Ayres served previously as deputy assistant secretary of state for South Asia from 2010 to 2013, covering all issues across a dynamic region of 1.3 billion people (India, Bangladesh, Sri Lanka, Nepal, Maldives, and Bhutan), and providing policy direction for four U.S. embassies and four consulates. Trained originally as a cultural historian, she has experience in the nonprofit, government, and private sectors, and has carried out research on both India and Pakistan. Prior to serving in the Obama administration, Ayres was founding director of the India and South Asia practice at McLarty Associates, the Washington-based international strategic advisory firm, from 2008 to 2010. Immediately prior, she served in the U.S. Department of State as special assistant to the undersecretary for political affairs as a CFR international affairs fellow. Prior to that she worked in the nonprofit sector at the Center for the Advanced Study of India at the University of Pennsylvania, and at the Asia Society in New York. Her book on nationalism, culture, and politics in Pakistan, Speaking Like a State, was published worldwide by Cambridge University Press in 2009, and received the American Institute of Pakistan Studies book prize for 2011–2012. She has coedited three books on India and Indian foreign policy: Power Realignments in Asia (Sage, 2009), India Briefing: Takeoff at Last? and India Briefing: Quickening the Pace of Change (ME Sharpe, 2002 and 2005).
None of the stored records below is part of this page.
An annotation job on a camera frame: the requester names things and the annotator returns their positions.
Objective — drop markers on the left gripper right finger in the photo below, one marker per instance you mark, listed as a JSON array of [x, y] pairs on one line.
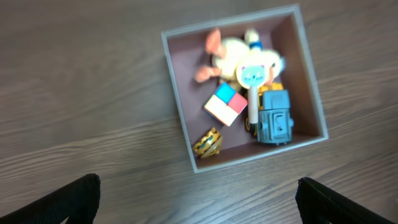
[[317, 204]]

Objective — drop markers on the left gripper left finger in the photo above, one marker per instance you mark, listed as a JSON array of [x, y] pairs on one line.
[[76, 202]]

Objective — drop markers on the yellow grey toy truck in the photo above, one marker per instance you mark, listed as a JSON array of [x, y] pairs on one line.
[[275, 122]]

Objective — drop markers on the yellow round gear toy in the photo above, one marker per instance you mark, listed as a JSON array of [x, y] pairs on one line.
[[209, 144]]

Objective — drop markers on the colourful puzzle cube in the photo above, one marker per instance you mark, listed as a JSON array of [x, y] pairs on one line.
[[226, 104]]

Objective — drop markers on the wooden cat rattle drum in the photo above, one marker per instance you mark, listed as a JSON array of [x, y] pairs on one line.
[[251, 73]]

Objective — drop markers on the plush duck toy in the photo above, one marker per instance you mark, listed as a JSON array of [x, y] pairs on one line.
[[226, 53]]

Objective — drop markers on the white box pink interior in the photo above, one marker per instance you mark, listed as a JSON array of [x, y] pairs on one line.
[[281, 29]]

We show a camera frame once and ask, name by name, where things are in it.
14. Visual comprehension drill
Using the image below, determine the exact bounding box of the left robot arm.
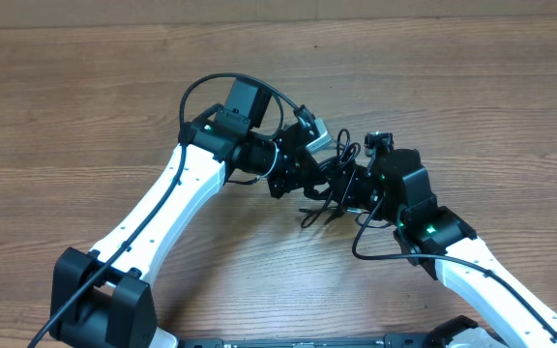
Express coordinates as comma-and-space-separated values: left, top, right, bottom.
30, 72, 332, 347

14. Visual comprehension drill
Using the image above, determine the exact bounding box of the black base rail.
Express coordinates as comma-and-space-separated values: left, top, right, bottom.
176, 314, 512, 348

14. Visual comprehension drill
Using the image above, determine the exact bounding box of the black usb cable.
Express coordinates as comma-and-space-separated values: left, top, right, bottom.
298, 190, 362, 229
302, 128, 363, 202

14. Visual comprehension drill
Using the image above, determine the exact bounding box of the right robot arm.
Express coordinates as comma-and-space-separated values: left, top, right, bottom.
330, 149, 557, 347

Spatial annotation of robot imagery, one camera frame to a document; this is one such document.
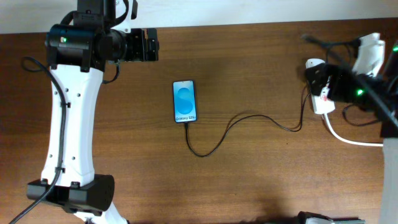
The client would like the black USB charging cable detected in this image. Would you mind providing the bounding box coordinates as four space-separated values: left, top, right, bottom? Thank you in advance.
183 83 312 158

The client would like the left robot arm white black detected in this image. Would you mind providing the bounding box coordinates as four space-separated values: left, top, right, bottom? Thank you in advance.
27 1 159 223

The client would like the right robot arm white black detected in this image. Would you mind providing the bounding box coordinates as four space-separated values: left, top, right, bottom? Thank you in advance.
305 33 397 223

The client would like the blue screen Galaxy smartphone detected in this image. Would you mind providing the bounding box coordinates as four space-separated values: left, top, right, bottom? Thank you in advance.
173 80 197 123

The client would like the white power strip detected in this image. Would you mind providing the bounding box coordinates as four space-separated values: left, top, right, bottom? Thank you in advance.
305 58 335 114

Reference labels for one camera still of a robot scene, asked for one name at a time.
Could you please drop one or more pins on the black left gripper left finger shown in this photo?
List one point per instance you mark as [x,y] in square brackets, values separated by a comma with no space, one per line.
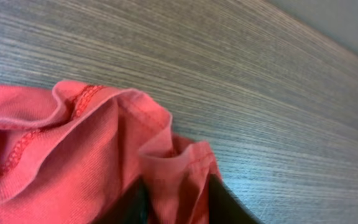
[131,208]

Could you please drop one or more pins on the red printed t-shirt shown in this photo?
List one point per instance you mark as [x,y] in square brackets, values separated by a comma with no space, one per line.
[69,153]

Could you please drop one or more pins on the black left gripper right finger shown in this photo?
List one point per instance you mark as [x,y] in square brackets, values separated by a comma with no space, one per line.
[224,208]

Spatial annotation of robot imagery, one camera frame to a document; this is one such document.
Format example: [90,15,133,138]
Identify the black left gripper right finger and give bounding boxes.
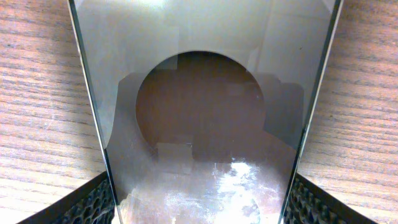
[283,174,376,224]

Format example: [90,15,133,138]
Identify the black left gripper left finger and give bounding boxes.
[19,172,115,224]

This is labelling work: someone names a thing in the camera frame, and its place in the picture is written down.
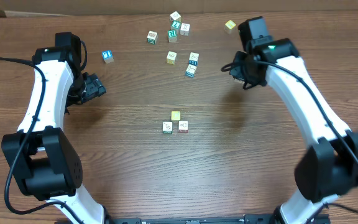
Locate wooden block red edge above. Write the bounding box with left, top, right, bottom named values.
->
left=178, top=120, right=188, bottom=133

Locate wooden block green bottom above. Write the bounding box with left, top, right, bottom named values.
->
left=162, top=121, right=173, bottom=134

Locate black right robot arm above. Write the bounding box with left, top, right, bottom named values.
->
left=224, top=17, right=358, bottom=223

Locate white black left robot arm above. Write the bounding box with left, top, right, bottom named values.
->
left=1, top=32, right=112, bottom=223

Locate blue block far left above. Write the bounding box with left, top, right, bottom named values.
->
left=102, top=50, right=114, bottom=63

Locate yellow block top right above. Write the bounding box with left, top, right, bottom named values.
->
left=224, top=20, right=236, bottom=34

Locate wooden block blue side upper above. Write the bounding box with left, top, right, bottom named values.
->
left=189, top=52, right=200, bottom=66

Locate wooden block blue side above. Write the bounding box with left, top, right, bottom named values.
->
left=185, top=64, right=197, bottom=78
left=189, top=52, right=200, bottom=66

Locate wooden block blue side lower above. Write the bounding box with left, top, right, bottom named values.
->
left=185, top=64, right=197, bottom=78

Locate wooden block letter X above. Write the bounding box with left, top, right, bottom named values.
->
left=180, top=23, right=190, bottom=36

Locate wooden block yellow side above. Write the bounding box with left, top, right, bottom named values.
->
left=166, top=51, right=177, bottom=65

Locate wooden block green B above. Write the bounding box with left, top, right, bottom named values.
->
left=147, top=30, right=158, bottom=45

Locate green letter R block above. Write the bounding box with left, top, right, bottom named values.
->
left=167, top=30, right=177, bottom=43

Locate green letter L block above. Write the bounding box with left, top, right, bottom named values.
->
left=170, top=21, right=181, bottom=32

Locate yellow wooden block centre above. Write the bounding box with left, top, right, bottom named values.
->
left=171, top=111, right=181, bottom=122

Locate wooden block top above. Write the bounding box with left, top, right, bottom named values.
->
left=170, top=11, right=181, bottom=22

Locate cardboard box edge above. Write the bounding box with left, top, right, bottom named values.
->
left=0, top=9, right=67, bottom=17

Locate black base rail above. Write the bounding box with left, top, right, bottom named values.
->
left=108, top=214, right=273, bottom=224

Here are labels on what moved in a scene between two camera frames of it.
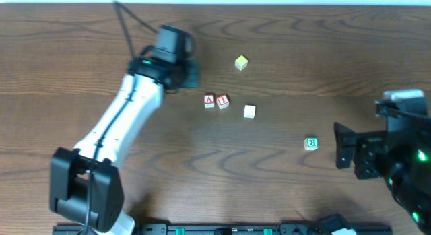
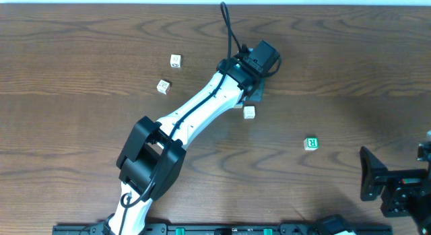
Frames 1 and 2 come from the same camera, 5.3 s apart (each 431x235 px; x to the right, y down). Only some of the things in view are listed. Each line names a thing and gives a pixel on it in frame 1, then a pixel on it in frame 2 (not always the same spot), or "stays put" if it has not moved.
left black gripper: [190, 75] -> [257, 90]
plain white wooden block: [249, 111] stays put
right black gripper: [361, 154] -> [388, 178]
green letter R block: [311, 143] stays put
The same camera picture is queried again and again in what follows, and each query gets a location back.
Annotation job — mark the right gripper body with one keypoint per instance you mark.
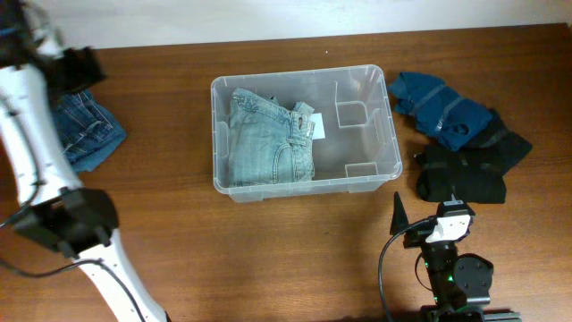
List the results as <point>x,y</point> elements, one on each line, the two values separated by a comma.
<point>417,239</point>

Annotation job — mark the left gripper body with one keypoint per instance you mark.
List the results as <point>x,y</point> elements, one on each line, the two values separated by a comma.
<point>83,68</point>

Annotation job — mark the black garment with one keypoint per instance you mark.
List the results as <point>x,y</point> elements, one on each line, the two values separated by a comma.
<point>505,144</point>
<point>470,175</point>

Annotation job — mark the dark blue jeans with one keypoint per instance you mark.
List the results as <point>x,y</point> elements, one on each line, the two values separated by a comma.
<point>89,133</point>

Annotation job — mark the blue garment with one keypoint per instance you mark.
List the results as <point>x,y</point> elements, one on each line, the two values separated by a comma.
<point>440,111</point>

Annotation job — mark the clear plastic storage bin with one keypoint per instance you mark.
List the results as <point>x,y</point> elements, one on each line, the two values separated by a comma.
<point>360,151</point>

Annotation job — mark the light blue jeans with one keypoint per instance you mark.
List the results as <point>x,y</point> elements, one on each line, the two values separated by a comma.
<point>269,144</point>

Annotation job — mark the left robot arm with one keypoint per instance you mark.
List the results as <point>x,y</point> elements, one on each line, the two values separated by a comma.
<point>56,210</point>

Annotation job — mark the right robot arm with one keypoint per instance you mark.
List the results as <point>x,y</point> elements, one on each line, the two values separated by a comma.
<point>460,284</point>

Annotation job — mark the white label in bin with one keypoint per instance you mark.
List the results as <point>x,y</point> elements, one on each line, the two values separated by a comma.
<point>318,132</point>

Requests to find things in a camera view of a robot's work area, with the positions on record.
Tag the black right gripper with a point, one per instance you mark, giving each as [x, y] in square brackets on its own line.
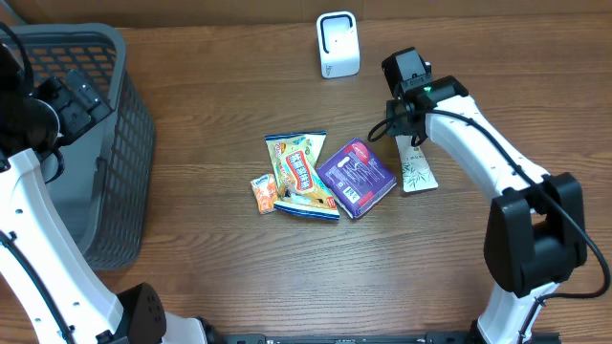
[393, 127]

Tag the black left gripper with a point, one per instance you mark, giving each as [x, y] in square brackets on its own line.
[81, 118]

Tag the white pouch with gold cap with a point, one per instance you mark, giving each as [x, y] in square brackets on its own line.
[416, 173]

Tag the red purple snack packet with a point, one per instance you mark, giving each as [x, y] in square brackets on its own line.
[356, 177]

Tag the yellow red snack bag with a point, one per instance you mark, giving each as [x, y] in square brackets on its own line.
[301, 192]

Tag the small orange snack packet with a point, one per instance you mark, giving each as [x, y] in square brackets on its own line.
[265, 192]

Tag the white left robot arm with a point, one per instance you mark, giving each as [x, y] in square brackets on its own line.
[40, 261]

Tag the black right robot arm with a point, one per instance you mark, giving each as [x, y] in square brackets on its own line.
[534, 238]

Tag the white barcode scanner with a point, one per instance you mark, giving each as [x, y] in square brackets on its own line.
[338, 44]

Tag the grey plastic shopping basket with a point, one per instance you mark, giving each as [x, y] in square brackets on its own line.
[101, 195]

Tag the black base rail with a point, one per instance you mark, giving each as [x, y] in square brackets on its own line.
[427, 338]

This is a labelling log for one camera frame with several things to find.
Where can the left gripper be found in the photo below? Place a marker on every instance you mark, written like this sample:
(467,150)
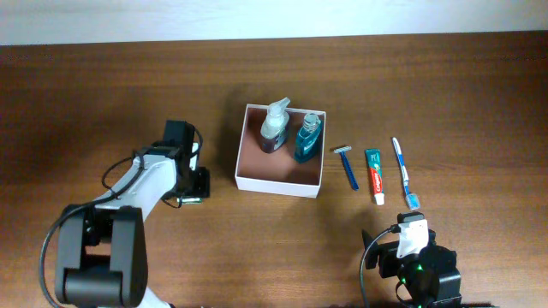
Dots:
(201,182)

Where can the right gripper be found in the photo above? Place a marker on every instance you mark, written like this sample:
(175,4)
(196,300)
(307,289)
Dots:
(386,255)

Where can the green white soap box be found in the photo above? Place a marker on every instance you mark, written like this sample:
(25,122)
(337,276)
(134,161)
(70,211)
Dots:
(189,200)

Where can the blue disposable razor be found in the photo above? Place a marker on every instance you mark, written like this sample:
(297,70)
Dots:
(341,151)

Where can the clear pump soap bottle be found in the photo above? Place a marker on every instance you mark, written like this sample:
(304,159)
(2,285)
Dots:
(273,131)

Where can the teal mouthwash bottle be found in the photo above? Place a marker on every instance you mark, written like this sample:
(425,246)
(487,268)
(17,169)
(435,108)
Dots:
(307,137)

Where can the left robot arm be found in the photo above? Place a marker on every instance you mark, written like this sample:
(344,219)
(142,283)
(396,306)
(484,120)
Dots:
(101,248)

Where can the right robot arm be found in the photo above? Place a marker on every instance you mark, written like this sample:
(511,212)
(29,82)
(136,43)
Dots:
(430,276)

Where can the blue white toothbrush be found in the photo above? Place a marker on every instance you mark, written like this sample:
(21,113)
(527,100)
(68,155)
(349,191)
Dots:
(411,199)

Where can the Colgate toothpaste tube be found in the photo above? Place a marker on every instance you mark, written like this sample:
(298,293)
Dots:
(375,172)

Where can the white cardboard box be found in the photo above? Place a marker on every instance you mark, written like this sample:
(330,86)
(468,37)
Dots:
(277,172)

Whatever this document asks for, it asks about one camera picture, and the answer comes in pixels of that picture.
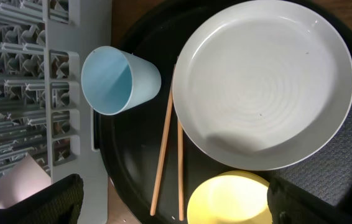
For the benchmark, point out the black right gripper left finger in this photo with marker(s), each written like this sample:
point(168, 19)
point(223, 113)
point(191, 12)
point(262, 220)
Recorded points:
point(59, 203)

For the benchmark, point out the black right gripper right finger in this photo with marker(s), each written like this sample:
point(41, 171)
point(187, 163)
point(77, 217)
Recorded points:
point(289, 204)

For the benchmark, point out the pink cup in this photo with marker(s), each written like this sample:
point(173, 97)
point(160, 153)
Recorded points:
point(23, 180)

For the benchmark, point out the yellow bowl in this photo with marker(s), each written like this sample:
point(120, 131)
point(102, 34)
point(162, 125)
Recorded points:
point(232, 197)

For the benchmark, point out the light blue cup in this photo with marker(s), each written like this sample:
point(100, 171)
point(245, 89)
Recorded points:
point(114, 81)

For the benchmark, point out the grey dishwasher rack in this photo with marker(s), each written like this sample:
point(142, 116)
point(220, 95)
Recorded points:
point(43, 45)

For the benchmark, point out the round black tray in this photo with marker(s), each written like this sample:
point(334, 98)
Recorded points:
point(130, 142)

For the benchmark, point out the grey round plate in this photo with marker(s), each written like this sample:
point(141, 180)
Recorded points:
point(262, 85)

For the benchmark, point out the right wooden chopstick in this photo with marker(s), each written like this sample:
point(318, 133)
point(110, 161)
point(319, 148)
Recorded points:
point(180, 171)

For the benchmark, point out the wooden chopstick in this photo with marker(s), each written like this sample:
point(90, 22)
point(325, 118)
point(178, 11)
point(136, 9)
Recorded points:
point(162, 152)
point(180, 171)

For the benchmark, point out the left wooden chopstick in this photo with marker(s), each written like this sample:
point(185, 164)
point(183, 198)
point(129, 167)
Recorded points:
point(162, 152)

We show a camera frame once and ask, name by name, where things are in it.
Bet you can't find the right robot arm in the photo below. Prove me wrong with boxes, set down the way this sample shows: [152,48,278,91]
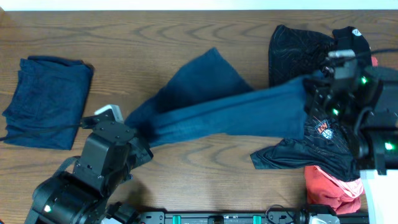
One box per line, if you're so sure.
[304,58,397,223]

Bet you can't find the red orange garment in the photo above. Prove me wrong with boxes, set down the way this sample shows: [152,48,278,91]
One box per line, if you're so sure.
[304,166,364,215]

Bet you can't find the black orange patterned jersey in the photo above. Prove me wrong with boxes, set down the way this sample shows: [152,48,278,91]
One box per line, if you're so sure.
[250,25,372,182]

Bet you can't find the dark blue garment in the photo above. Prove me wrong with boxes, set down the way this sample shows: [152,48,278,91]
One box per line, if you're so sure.
[125,48,307,147]
[2,56,94,150]

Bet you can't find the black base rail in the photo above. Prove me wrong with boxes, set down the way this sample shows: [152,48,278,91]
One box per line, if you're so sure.
[138,210,370,224]

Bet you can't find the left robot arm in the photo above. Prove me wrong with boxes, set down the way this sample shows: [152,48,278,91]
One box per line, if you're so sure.
[25,110,153,224]

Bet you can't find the folded dark blue garment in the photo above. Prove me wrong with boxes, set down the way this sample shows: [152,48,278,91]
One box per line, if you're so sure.
[2,56,94,150]

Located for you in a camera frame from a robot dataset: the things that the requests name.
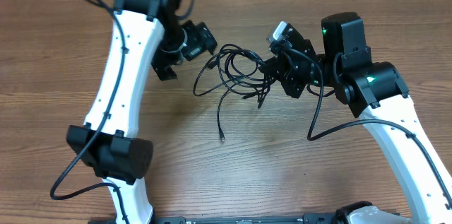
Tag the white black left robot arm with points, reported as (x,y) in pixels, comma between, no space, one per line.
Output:
(147,35)

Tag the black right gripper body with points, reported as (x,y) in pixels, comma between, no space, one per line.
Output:
(297,83)

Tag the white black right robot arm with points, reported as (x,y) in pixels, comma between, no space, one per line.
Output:
(379,100)

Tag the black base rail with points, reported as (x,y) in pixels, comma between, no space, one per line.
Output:
(229,220)

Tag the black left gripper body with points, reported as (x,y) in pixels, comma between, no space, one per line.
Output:
(183,42)

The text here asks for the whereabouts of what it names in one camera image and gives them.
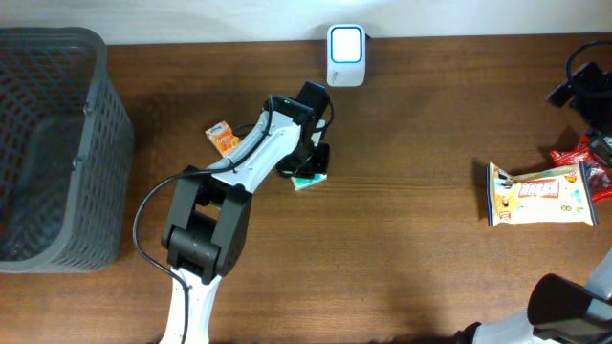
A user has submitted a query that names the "small green tissue pack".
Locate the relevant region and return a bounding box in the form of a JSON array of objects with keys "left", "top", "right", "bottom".
[{"left": 291, "top": 174, "right": 327, "bottom": 191}]

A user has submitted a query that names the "red snack bag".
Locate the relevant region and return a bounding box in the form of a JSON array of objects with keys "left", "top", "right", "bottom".
[{"left": 550, "top": 134, "right": 611, "bottom": 203}]

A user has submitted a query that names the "small orange packet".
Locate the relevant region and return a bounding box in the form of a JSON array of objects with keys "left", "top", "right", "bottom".
[{"left": 206, "top": 120, "right": 241, "bottom": 157}]

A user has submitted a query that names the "beige wet wipes pack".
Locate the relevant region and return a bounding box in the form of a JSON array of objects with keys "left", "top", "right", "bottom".
[{"left": 486, "top": 162, "right": 599, "bottom": 226}]

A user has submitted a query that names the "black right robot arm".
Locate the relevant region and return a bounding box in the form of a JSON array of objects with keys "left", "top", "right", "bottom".
[{"left": 453, "top": 62, "right": 611, "bottom": 343}]

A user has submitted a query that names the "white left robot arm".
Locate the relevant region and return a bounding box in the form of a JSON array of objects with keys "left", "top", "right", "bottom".
[{"left": 161, "top": 81, "right": 334, "bottom": 343}]

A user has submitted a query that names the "white barcode scanner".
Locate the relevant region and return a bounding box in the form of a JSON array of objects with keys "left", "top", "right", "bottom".
[{"left": 326, "top": 24, "right": 366, "bottom": 87}]

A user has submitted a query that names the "grey plastic mesh basket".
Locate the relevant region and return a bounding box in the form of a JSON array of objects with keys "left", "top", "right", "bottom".
[{"left": 1, "top": 28, "right": 134, "bottom": 274}]
Ayres has been awarded numerous fellowships, and has received four group or individual Superior Honor Awards for work at the State Department. She speaks fluent Hindi and Urdu, and in the mid–1990s worked as an interpreter for the International Committee of the Red Cross. She received an A.B. magna cum laude from Harvard College, and an M.A. and Ph.D. from the University of Chicago, where her dissertation was defended with distinction. She is a former term member, and has been a life member of CFR since 2010.